Description of the task ▸
The word "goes" may appear in some lines of the data; copy every such line.

######

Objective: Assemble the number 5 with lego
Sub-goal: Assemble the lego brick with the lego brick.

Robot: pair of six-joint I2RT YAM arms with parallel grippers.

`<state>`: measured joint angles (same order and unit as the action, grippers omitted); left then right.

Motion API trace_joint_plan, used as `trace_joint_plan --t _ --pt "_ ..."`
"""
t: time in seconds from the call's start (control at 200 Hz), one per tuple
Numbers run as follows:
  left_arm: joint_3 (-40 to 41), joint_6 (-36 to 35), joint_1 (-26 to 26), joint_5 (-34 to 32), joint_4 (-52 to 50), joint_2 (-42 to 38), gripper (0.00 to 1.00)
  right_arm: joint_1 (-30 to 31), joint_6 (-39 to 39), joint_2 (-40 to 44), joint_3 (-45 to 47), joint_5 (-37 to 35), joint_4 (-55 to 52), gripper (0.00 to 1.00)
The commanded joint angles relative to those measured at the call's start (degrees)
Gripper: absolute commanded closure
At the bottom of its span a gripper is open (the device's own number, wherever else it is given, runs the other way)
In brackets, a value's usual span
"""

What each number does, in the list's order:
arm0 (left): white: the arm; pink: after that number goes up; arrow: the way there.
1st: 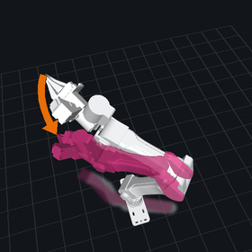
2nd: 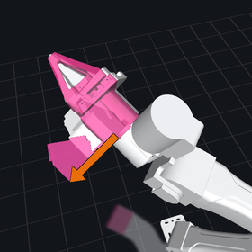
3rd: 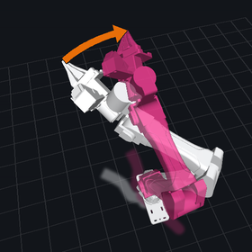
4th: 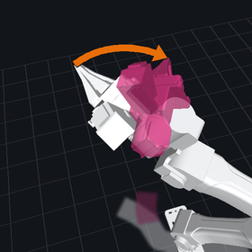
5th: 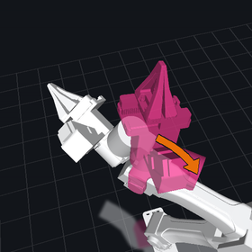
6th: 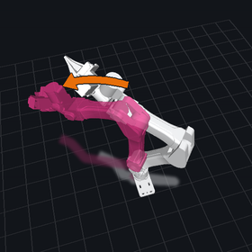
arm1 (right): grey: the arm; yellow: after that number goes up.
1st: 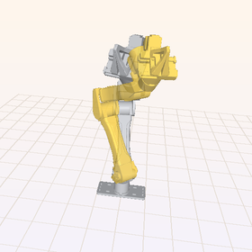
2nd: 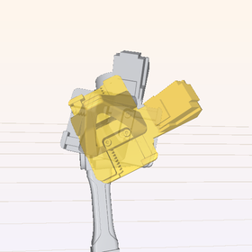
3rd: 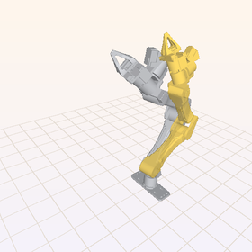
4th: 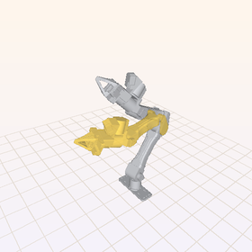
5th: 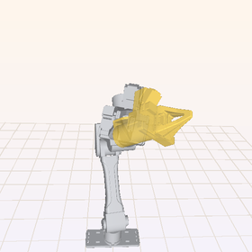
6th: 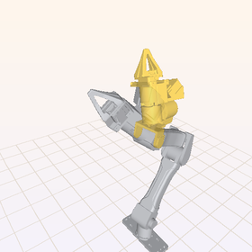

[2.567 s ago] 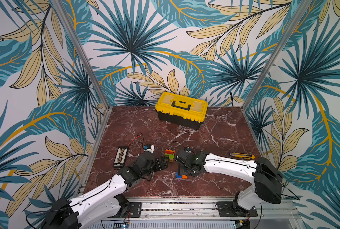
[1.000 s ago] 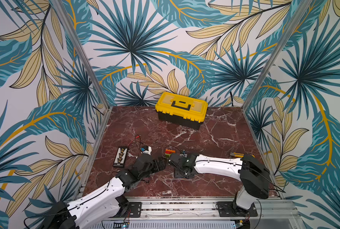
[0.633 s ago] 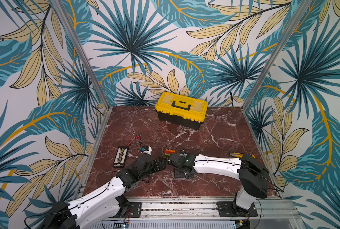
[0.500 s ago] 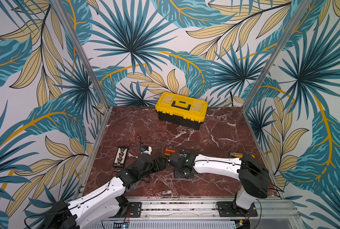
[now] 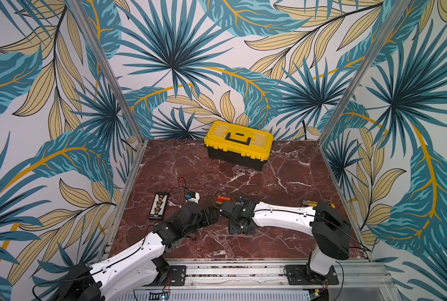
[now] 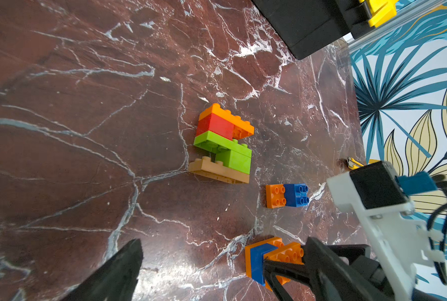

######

Output ▸
arm0 (left): white: the arm; pink: after that number goes up; arrow: the way there.
arm1 (right): grey: the arm; yellow: after that number goes up.

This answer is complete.